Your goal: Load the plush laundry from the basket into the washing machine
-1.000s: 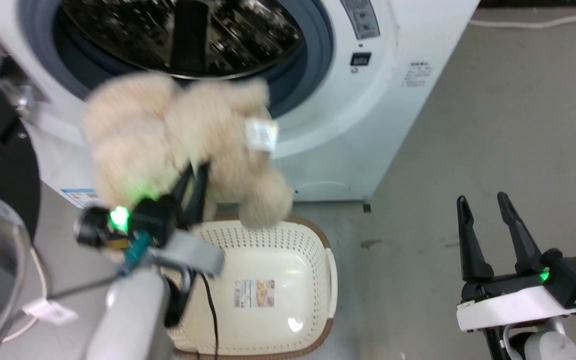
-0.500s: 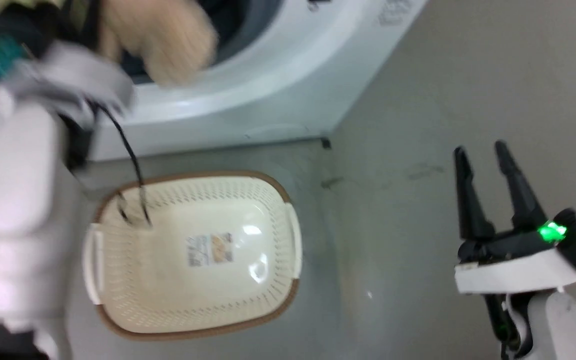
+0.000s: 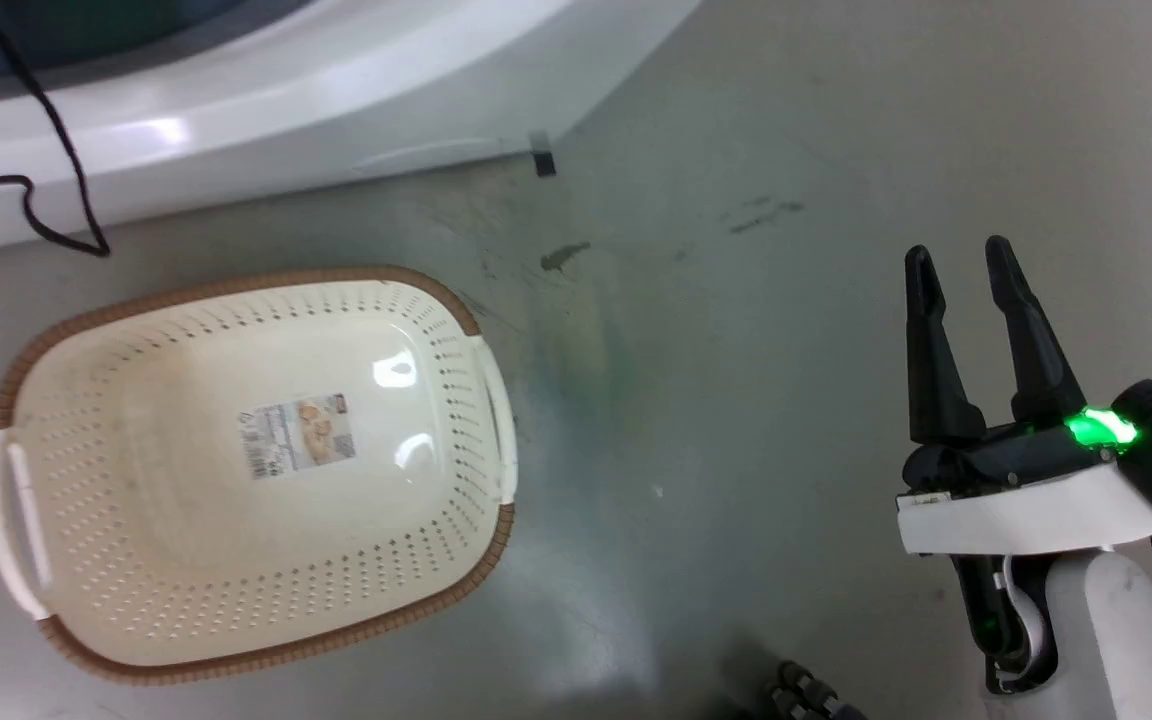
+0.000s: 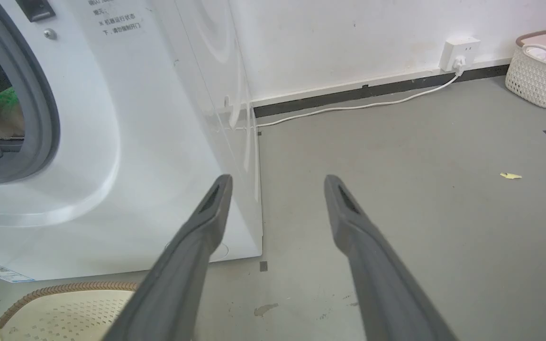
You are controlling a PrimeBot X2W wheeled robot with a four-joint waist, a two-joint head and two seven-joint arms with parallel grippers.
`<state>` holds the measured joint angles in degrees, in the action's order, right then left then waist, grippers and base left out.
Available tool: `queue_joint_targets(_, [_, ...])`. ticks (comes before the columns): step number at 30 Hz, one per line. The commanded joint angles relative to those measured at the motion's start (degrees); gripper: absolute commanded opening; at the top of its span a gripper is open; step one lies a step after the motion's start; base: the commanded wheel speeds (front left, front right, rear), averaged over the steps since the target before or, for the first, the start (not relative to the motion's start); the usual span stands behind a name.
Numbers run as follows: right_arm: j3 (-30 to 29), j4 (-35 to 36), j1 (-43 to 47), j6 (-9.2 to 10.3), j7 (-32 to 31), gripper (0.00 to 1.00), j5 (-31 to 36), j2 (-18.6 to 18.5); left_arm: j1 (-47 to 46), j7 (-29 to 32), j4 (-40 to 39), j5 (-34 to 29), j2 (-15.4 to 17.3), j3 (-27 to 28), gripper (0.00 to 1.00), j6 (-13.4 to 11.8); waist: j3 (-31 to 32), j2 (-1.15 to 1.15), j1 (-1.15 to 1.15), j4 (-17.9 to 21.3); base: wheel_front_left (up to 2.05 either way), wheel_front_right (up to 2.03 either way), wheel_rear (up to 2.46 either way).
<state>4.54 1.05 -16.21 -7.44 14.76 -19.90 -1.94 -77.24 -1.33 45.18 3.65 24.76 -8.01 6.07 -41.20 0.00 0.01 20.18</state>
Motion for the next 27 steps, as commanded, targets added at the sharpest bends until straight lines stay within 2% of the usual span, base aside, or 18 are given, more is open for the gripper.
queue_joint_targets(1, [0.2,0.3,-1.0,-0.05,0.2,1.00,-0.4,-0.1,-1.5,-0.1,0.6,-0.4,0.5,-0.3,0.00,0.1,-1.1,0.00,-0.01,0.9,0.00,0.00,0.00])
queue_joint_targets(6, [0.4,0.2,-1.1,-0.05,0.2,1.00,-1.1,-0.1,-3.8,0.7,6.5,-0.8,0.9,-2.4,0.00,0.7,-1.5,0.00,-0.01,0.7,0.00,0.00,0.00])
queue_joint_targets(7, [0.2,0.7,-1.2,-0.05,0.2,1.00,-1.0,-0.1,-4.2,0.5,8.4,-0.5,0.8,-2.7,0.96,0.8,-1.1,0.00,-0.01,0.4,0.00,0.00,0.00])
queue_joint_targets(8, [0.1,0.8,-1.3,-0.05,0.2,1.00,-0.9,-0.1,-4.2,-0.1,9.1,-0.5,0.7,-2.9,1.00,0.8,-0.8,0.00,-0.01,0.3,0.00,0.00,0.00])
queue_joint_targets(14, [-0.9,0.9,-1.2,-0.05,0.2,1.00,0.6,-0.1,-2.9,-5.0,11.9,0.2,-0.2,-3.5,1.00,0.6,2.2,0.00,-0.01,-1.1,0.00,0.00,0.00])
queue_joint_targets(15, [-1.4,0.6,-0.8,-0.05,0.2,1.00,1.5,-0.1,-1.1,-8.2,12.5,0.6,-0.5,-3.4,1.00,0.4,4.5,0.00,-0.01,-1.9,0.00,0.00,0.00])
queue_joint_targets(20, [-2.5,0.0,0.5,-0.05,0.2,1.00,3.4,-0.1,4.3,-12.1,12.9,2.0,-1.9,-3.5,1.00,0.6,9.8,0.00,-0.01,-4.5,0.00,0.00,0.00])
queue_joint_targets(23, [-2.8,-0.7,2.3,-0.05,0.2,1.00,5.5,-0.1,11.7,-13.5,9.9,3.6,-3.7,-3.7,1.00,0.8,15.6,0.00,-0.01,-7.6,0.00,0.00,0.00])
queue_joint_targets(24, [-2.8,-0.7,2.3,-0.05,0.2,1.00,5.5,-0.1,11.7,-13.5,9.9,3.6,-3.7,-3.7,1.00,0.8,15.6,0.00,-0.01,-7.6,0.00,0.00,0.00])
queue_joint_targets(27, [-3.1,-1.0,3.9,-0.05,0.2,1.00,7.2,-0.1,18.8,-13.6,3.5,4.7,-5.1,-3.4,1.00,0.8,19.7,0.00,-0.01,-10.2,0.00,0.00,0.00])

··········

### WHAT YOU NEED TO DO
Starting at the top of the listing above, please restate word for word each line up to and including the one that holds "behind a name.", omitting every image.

### TASK RESPONSE
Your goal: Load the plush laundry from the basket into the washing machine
-1.000s: 
-0.500s: 
+0.000s: 
+0.000s: 
You are controlling a PrimeBot X2W wheeled robot with a four-joint waist, a two-joint head and two seven-joint arms with parallel grippers.
`<state>` holds the measured joint angles in degrees, in the action's order, right then left then waist, grippers and base left out.
Available tool: `queue_joint_targets(_, [_, ...])`. ticks (comes before the columns): step number at 30 Hz, one per line. The commanded joint angles relative to those measured at the motion's start (degrees); gripper: absolute commanded opening; at the top of its span a gripper is open; step one lies a step after the motion's start; base: the commanded wheel speeds (front left, front right, rear), averaged over the steps since the target before or, for the first, the start (not relative to the motion's start); the usual span stands behind a name.

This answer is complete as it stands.